Have dogs neutered: pros and cons


Are you wondering whether you want to have your male neutered? In order to be able to make a decision, you should carefully weigh the pros and cons of the procedure. Castrating a dog has advantages and disadvantages - Image: Shutterstock / Zsolt Biczo

Before you decide to have your dog neutered, you should know the pros and cons associated with the surgery. Because a surgical procedure is generally associated with certain risks and should therefore not be carried out without careful consideration.

Castrating males: advantages

The main reasons for the castration of a male are: undesirable dog behaviors, which are controlled by the sex hormone testosterone, subside after the operation. This includes, for example, the reaction to bitches in heat. If a dog is neutered, there will be no whining and barking, or sexual abuse due to bitches in heat. Aggressive behavior against other males, which is motivated by the sex drive, can change in a castrated dog. An unwanted reproduction is also excluded after castration. Because the dog's testicles are removed during surgery, castration prevents testicular cancer. Castration can also reduce the risk of prostate diseases.

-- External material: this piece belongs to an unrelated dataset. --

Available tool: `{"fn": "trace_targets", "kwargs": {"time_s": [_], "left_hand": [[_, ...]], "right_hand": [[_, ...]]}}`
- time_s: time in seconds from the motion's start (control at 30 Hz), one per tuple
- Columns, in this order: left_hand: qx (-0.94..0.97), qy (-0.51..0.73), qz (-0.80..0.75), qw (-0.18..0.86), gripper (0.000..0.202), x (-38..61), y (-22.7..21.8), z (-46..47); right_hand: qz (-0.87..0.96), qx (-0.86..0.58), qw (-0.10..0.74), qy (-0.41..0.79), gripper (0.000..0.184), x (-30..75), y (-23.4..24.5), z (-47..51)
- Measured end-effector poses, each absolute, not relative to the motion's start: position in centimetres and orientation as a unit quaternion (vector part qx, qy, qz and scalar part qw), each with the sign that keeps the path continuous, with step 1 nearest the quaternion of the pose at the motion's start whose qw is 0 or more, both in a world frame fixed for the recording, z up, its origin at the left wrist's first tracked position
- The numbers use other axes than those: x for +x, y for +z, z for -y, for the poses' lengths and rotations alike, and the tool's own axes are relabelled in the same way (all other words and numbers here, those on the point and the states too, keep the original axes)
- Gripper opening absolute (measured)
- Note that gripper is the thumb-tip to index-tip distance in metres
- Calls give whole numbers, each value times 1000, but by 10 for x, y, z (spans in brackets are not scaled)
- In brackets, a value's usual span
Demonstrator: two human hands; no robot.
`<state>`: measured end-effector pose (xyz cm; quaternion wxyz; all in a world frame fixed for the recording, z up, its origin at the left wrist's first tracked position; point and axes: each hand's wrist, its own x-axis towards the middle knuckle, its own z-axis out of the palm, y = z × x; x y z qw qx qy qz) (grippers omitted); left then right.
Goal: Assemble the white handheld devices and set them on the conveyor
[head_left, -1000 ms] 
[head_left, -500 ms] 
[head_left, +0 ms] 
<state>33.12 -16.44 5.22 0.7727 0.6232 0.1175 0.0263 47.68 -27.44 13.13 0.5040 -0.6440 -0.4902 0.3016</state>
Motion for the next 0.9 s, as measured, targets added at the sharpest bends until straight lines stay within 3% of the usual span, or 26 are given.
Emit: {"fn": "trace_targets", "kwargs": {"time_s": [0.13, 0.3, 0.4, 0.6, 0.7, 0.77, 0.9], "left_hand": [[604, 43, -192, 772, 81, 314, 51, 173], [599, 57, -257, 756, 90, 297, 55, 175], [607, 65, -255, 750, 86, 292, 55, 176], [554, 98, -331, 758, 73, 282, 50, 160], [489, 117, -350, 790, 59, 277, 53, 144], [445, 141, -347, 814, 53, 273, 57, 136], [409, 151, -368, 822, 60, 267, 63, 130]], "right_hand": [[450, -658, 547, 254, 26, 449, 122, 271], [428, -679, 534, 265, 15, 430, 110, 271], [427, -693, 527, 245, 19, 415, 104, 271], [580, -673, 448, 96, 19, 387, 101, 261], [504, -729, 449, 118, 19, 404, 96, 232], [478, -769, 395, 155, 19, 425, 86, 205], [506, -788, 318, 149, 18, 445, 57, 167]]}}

What speaks against a male's castration?

Dog owners often have their dogs neutered because they hope that this will change their dog's behavior. However, this is a misconception. Because only behaviors related to the production of sex hormones can change after castration. Educational errors cannot be remedied with castration - only correct and consistent education helps. If your dog is neutered, it can develop a greater appetite and be less active. As a result, weight gain may occur. This is due to the lack of sex hormones. Because neutered dogs are often no longer perceived as male by other dogs, there can be disputes with members of both sexes.

Operations generally involve risks

Another argument against the castration of the dog is the operation itself. Because every surgical procedure carries risks: complications can arise with both anesthesia and castration. This is especially the case if the dog has previous illnesses. After the operation there is a risk of wound healing disorders. Because many factors play a role in the castration of males, no general recommendation for or against the intervention can be made. Pros and cons should always be considered in the individual case and be obtained with the advice of a veterinarian.